▶ **Task material**
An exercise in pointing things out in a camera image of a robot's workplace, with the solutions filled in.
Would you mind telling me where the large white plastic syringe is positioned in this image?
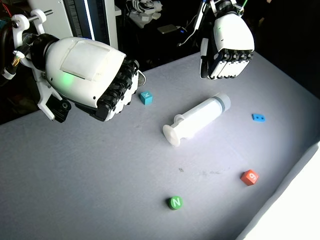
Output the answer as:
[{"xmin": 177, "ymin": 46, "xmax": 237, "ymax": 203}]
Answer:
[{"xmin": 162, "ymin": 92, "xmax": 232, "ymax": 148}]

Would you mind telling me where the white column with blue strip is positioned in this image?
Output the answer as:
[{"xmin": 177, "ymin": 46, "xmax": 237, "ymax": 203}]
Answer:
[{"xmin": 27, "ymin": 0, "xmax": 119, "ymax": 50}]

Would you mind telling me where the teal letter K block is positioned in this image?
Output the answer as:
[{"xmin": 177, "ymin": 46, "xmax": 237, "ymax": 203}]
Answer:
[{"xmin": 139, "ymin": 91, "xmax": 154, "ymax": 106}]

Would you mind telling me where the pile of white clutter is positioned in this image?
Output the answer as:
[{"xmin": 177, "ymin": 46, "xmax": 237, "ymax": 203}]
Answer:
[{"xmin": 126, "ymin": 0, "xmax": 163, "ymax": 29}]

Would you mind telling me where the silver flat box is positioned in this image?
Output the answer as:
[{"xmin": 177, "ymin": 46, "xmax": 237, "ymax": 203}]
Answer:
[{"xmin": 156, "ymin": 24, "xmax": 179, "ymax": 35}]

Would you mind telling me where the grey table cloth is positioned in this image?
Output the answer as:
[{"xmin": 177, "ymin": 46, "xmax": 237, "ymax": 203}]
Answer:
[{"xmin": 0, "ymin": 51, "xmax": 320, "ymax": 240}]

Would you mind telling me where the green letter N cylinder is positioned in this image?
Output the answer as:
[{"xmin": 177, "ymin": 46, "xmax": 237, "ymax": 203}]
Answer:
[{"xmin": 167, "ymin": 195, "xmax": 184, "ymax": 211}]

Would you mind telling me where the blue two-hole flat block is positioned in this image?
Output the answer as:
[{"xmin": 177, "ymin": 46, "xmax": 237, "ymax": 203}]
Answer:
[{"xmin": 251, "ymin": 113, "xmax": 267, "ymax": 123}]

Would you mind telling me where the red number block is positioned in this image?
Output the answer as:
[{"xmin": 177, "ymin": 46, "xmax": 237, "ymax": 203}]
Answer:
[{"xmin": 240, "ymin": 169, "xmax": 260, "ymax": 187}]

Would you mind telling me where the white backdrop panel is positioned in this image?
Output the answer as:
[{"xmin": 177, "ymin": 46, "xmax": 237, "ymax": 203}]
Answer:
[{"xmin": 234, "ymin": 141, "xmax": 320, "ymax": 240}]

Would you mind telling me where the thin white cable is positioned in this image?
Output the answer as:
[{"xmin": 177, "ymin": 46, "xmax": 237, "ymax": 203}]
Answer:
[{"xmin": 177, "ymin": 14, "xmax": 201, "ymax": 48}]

* * *

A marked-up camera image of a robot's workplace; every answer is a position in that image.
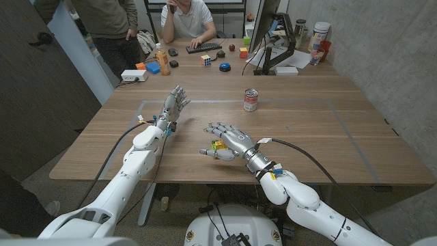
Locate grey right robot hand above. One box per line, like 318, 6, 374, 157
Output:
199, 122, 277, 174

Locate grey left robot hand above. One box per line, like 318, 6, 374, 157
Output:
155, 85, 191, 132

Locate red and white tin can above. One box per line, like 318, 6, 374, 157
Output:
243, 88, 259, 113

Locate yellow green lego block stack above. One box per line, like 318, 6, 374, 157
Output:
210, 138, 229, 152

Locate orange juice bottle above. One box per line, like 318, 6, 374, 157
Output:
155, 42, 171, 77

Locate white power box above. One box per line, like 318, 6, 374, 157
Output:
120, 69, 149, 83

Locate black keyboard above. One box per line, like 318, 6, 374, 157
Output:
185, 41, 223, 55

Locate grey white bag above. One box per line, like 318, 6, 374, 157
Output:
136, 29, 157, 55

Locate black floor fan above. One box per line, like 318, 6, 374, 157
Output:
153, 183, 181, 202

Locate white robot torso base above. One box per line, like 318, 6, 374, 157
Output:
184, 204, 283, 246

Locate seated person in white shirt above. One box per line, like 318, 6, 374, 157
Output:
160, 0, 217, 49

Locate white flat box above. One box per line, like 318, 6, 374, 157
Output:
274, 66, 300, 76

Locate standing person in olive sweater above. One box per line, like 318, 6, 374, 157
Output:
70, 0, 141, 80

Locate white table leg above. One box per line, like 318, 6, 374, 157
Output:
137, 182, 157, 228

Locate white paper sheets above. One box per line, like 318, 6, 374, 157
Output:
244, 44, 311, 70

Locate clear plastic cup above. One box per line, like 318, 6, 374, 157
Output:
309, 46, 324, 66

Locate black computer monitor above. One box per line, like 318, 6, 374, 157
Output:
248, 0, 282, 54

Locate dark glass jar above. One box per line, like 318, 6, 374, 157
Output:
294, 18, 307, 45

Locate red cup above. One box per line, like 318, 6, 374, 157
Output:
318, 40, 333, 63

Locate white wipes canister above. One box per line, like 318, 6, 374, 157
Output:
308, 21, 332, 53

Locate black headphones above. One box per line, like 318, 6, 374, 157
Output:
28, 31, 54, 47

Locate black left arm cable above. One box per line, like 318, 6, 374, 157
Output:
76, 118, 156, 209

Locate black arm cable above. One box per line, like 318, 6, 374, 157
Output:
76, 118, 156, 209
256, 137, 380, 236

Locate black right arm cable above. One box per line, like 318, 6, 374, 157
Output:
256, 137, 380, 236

--

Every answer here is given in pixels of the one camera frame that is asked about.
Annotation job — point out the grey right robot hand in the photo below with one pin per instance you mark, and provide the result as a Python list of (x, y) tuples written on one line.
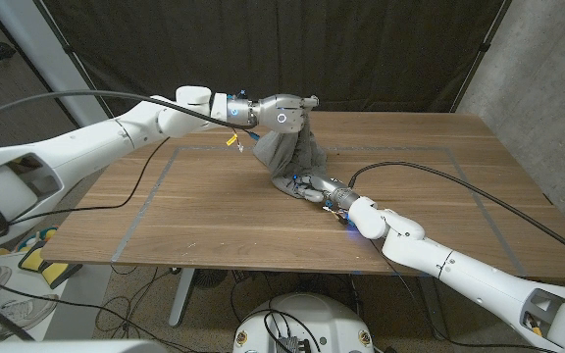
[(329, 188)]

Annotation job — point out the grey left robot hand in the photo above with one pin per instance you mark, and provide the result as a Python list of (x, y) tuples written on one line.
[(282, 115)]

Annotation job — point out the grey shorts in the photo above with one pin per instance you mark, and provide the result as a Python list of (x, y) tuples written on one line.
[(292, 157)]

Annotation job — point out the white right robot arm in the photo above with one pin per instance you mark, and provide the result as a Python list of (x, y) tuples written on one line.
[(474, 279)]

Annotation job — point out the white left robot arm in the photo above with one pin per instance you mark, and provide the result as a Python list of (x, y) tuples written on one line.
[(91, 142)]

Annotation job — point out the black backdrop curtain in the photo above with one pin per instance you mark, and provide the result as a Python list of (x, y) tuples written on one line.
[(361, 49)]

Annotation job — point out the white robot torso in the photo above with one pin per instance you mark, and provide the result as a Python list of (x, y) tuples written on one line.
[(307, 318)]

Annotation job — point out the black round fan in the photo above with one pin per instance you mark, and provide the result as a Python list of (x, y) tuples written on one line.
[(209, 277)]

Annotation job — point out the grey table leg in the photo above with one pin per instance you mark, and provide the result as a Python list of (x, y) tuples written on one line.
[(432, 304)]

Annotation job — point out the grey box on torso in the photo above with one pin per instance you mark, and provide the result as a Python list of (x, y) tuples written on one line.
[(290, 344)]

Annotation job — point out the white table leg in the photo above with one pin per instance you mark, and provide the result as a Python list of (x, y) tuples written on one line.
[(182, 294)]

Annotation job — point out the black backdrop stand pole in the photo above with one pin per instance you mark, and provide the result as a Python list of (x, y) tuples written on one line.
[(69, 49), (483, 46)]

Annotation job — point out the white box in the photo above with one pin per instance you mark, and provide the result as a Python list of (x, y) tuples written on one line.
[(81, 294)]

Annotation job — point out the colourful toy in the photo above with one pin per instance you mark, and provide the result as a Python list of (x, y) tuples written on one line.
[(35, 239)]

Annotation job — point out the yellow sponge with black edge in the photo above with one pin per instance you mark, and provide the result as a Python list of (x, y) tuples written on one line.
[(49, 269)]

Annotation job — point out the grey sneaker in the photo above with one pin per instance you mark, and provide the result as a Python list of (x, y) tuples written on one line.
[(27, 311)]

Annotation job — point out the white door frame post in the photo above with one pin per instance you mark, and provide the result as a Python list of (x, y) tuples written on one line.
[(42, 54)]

▶ **Exercise requirements**
Exactly as written above, retype the lines starting at the one holding "An exercise in" and ending at the one holding "Would you mind telling me where the white backdrop", both included, but not the pictures.

▶ **Completed exercise**
An exercise in pointing things out in a camera image of a robot's workplace, with the solutions filled in.
Would you mind telling me where the large white plastic syringe is positioned in this image?
Output the answer as:
[{"xmin": 177, "ymin": 46, "xmax": 237, "ymax": 203}]
Answer:
[{"xmin": 162, "ymin": 92, "xmax": 232, "ymax": 148}]

Would you mind telling me where the white column with blue strip is positioned in this image?
Output the answer as:
[{"xmin": 177, "ymin": 46, "xmax": 237, "ymax": 203}]
Answer:
[{"xmin": 27, "ymin": 0, "xmax": 119, "ymax": 50}]

Would you mind telling me where the teal letter K block is positioned in this image?
Output the answer as:
[{"xmin": 177, "ymin": 46, "xmax": 237, "ymax": 203}]
Answer:
[{"xmin": 139, "ymin": 91, "xmax": 154, "ymax": 106}]

Would you mind telling me where the pile of white clutter is positioned in this image?
Output the answer as:
[{"xmin": 177, "ymin": 46, "xmax": 237, "ymax": 203}]
Answer:
[{"xmin": 126, "ymin": 0, "xmax": 163, "ymax": 29}]

Would you mind telling me where the silver flat box is positioned in this image?
Output the answer as:
[{"xmin": 177, "ymin": 46, "xmax": 237, "ymax": 203}]
Answer:
[{"xmin": 156, "ymin": 24, "xmax": 179, "ymax": 35}]

Would you mind telling me where the grey table cloth is positioned in this image?
Output the answer as:
[{"xmin": 177, "ymin": 46, "xmax": 237, "ymax": 203}]
Answer:
[{"xmin": 0, "ymin": 51, "xmax": 320, "ymax": 240}]

Would you mind telling me where the green letter N cylinder is positioned in this image?
Output the answer as:
[{"xmin": 177, "ymin": 46, "xmax": 237, "ymax": 203}]
Answer:
[{"xmin": 167, "ymin": 195, "xmax": 184, "ymax": 211}]

Would you mind telling me where the blue two-hole flat block is positioned in this image?
Output the answer as:
[{"xmin": 177, "ymin": 46, "xmax": 237, "ymax": 203}]
Answer:
[{"xmin": 251, "ymin": 113, "xmax": 267, "ymax": 123}]

Would you mind telling me where the red number block is positioned in this image?
Output the answer as:
[{"xmin": 177, "ymin": 46, "xmax": 237, "ymax": 203}]
Answer:
[{"xmin": 240, "ymin": 169, "xmax": 260, "ymax": 187}]

Would you mind telling me where the white backdrop panel is positioned in this image?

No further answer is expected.